┌──
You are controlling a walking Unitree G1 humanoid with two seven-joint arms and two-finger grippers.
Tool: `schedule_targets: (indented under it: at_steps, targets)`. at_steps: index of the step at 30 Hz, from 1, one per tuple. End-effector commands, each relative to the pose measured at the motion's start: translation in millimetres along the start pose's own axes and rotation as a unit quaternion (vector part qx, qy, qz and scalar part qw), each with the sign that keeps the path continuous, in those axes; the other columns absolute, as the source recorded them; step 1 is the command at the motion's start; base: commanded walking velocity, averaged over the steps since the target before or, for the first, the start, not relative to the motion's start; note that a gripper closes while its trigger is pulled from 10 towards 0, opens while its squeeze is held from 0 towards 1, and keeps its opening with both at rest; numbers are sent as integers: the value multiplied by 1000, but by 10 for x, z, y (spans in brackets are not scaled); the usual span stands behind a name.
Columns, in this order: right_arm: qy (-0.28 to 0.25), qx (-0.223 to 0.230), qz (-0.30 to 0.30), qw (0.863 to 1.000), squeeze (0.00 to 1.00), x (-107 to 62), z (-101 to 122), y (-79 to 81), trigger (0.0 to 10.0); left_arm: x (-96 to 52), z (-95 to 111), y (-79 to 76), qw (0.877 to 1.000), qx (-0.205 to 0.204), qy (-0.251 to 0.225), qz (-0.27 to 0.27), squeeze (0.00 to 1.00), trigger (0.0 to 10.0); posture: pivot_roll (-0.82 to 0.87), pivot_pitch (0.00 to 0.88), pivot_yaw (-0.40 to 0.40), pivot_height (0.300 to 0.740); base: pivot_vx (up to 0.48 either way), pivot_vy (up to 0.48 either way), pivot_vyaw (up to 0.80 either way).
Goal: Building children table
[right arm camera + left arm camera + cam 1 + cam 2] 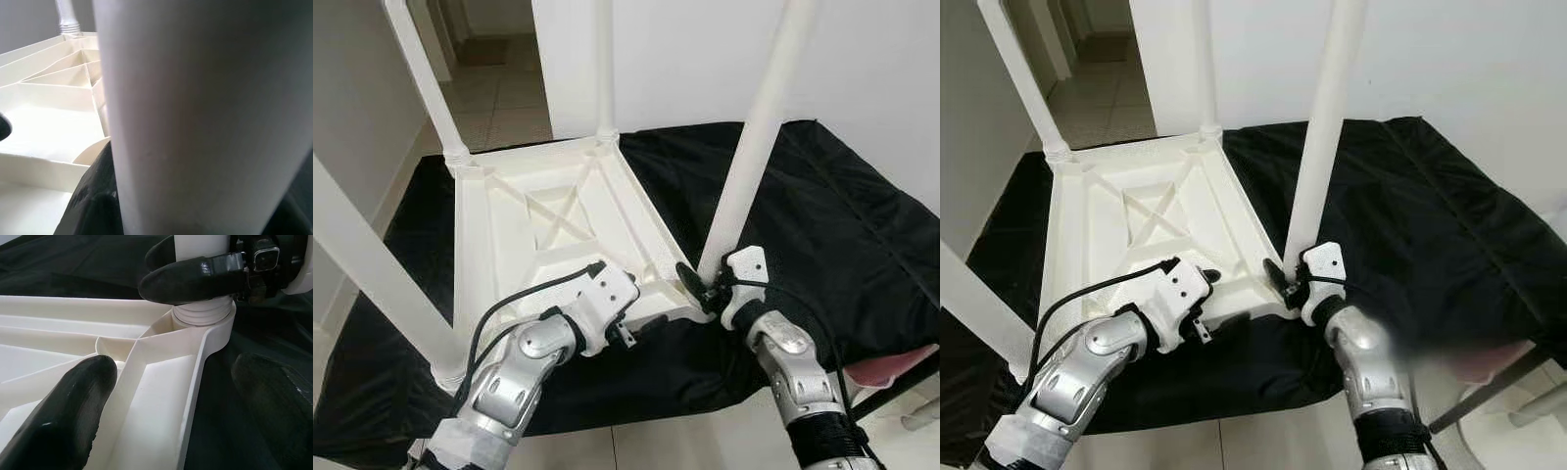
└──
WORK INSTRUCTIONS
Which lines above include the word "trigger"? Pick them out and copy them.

SOLUTION BELOW
Tool: `schedule_targets: (indented under it: at_steps, targets)`. at_steps: index of the step at 30 Hz, from 1, one per tuple. End-effector commands, each relative to the pose measured at the motion's start: translation in millimetres along the start pose's own axes and rotation as a unit quaternion (vector part qx, qy, qz and scalar part qw), each with the sign that keeps the path continuous, in those axes; the other columns absolute, as the source recorded them; step 1 is the command at the motion's start; base: commanded walking velocity, averaged over the steps since the target before or, for the first, the start, not relative to the motion's start; note that a gripper closes while its trigger is pulled from 10 towards 0, opens while its squeeze is held from 0 towards 1, and keeps its opening with both at rest; numbers are sent as integers: the value multiplied by 1000, but by 10 for x, z, y (spans in brackets are not scaled); the usual span stands behind a name.
Columns, in this order: right_arm: qy (-0.28 to 0.25), qx (-0.223 to 0.230), qz (-0.30 to 0.30), qw (0.863 to 1.000), squeeze (0.00 to 1.00), x (-107 to 62), z (-101 to 122), y (-79 to 81), trigger (0.0 to 10.0); left_arm: x (-96 to 52), z (-95 to 111), y (-79 to 76), qw (0.877 to 1.000), qx (-0.205 to 0.204), qy (-0.251 to 0.225), qz (-0.27 to 0.27), squeeze (0.00 to 1.00), trigger (0.0 to 10.0); posture: pivot_roll (-0.82 to 0.87), pivot_pitch (0.00 to 0.88), pivot_yaw (-0.40 to 0.40), pivot_height (0.300 to 0.740); base: pivot_vx (up to 0.48 either way), pivot_vy (up to 0.48 either way), pivot_vyaw (up to 0.80 either way).

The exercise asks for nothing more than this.